Can ‘ice batteries’ cool down our soaring energy demands?

Researchers at Texas A&M University are perfecting a deceptively simple solution to our increasingly overburdened energy grid: ice-cooled buildings.

This approach, known as thermal energy storage or sometimes referred to colloquially as “ice batteries,” uses energy to freeze liquid overnight, when most people are asleep and electricity demand is lower. That stored ice is then melted to help cool building temperatures during peak hours. If successful, the end result is reduced electricity use for air conditioning during the day, which could decrease overall energy demand and help lower costs.

Creative solutions like these, presented in The Journal of Physical Chemistry, could play a more prominent role in the coming years, as the rise of AI data centers, which require constant cooling, continues to strain an already stressed energy grid.

Business are already using ice batteries

Ice batteries are already out of the lab and working in the real world. One of the most vivid examples is the iconic, Art Deco–inspired, 30-story Eleven Madison skyscraper in Manhattan. It reportedly uses 500,000 pounds of ice every day to cool the building during peak hours. That’s roughly the equivalent of three city buses packed full of ice cubes. Trane Technologies Commercial HVAC Americas, the company responsible for Eleven Madison’s cooling system, told CBS News earlier this year that their use of ice batteries reduces overall cooling costs by up to 40%.

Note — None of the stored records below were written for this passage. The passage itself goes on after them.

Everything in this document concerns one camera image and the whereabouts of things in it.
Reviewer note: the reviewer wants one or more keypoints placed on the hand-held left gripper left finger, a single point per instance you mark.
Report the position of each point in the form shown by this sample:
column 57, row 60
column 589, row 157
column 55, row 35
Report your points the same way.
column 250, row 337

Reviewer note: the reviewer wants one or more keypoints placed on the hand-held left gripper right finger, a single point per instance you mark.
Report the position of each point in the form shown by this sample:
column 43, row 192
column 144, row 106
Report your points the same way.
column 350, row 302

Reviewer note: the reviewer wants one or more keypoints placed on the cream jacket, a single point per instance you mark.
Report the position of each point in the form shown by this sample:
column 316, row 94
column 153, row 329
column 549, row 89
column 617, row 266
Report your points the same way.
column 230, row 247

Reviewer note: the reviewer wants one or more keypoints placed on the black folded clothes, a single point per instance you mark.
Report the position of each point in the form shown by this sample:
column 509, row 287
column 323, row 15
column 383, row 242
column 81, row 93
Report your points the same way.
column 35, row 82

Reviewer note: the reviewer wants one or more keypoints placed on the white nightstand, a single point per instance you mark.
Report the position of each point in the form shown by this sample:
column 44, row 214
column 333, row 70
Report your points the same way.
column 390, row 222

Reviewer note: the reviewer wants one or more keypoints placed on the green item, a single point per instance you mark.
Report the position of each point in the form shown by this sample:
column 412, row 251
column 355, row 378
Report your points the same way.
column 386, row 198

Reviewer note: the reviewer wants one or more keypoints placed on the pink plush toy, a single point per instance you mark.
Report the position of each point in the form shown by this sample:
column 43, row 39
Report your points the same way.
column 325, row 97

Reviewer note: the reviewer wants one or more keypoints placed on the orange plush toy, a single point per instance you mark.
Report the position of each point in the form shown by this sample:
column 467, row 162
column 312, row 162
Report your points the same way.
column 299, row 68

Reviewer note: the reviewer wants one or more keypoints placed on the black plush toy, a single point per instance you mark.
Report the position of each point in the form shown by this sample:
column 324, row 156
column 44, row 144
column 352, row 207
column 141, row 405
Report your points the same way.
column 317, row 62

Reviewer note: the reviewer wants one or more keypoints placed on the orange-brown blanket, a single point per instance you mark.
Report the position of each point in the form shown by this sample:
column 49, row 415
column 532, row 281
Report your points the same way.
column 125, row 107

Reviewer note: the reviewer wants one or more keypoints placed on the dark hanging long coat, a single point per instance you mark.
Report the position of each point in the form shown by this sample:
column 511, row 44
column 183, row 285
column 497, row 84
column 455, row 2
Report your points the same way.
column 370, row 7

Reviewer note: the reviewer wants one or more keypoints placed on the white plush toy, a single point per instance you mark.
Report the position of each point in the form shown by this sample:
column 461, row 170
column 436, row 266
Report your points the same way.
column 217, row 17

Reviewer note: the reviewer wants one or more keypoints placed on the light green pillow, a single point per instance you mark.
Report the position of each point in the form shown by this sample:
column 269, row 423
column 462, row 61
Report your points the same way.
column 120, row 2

“When everyone else is using their electricity in the middle of July to cool their building or to cool their homes, it’s a big draw on the grid,” Trane president Holly Paeper told CBS.  “This building won’t draw from that because it made its ice last night.” 

The ice-based thermal energy storage market has seen a significant uptick in interest in recent years. Trane alone (one of at least half a dozen companies operating in this space in the U.S.) claims it has made over 4,000 installations globally. Still, that represents only a tiny fraction of overall structures. The U.S. alone has an estimated six million commercial buildings.

Not all ice batteries are built the same 

But cooling all of that water also requires energy. That’s where the research conducted by the Texas A&M team comes in. Ice battery systems typically use salt hydrates as a kind of chemical binder to convert liquids into ice. During this conversion process, the salt hydrates interact with various other chemicals, called “nucleation particles,” to freeze liquids. The specific type of nucleation particles used, and the precise temperatures at which they interact, can significantly impact the overall reliability and efficiency of ice battery systems. 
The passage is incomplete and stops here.